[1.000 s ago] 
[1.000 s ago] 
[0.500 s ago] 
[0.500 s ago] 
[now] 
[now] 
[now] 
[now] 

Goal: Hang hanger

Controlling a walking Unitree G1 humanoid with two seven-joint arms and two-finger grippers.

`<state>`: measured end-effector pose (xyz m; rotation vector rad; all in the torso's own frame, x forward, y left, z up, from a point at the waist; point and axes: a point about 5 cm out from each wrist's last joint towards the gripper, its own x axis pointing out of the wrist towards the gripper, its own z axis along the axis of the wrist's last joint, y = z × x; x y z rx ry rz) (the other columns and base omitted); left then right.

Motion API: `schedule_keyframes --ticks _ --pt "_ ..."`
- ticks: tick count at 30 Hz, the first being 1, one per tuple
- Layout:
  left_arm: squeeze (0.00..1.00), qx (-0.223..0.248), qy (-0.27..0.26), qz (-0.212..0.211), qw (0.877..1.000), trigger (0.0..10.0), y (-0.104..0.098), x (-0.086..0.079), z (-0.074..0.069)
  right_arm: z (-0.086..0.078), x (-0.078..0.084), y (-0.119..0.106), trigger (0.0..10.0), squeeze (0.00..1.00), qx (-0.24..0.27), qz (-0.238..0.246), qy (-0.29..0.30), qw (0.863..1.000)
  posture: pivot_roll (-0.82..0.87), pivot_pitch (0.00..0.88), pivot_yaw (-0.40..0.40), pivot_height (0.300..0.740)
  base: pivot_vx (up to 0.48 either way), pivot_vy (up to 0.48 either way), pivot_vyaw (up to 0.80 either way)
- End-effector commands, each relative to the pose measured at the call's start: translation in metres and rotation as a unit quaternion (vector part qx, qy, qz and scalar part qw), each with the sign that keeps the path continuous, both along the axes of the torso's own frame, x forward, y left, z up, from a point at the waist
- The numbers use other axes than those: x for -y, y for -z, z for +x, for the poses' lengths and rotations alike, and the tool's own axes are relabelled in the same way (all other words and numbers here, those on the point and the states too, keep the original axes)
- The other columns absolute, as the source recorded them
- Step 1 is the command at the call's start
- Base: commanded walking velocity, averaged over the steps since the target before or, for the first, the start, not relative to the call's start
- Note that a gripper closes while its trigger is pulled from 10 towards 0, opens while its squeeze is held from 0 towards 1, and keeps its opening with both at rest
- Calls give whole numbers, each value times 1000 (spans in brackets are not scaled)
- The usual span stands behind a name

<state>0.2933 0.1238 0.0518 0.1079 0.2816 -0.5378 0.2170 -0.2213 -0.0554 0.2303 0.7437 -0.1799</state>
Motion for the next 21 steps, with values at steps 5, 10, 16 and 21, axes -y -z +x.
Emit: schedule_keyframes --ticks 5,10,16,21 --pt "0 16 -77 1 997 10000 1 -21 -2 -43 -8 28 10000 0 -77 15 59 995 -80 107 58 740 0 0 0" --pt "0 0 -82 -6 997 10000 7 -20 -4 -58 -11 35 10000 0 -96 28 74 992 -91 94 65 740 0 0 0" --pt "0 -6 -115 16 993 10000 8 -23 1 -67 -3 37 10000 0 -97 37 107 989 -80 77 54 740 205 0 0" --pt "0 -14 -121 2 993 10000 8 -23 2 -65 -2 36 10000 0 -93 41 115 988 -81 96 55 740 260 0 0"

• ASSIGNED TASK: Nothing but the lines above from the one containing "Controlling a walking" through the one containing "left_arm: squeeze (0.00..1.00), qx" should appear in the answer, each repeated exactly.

• RESULT:
Controlling a walking Unitree G1 humanoid with two seven-joint arms and two-finger grippers.

`<state>`: measured end-effector pose (xyz m; rotation vector rad; all in the torso's own frame, x forward, y left, z up, from a point at the waist; point and axes: a point about 5 cm out from each wrist's last joint towards the gripper, its own x axis pointing out of the wrist towards the gripper, its own z axis along the axis of the wrist's last joint, y = z × x; x y z rx ry rz) (the other columns and base omitted); left then right.

Motion API: `schedule_keyframes --ticks _ --pt "_ ..."`
- ticks: tick count at 30 Hz, the first being 1, one per tuple
- Layout:
  left_arm: squeeze (0.00..1.00), qx (-0.223..0.248), qy (-0.27..0.26), qz (-0.212..0.211), qw (0.877..1.000), trigger (0.0..10.0), y (-0.104..0.098), x (-0.086..0.079), z (-0.074..0.069)

No further work remains on this exercise.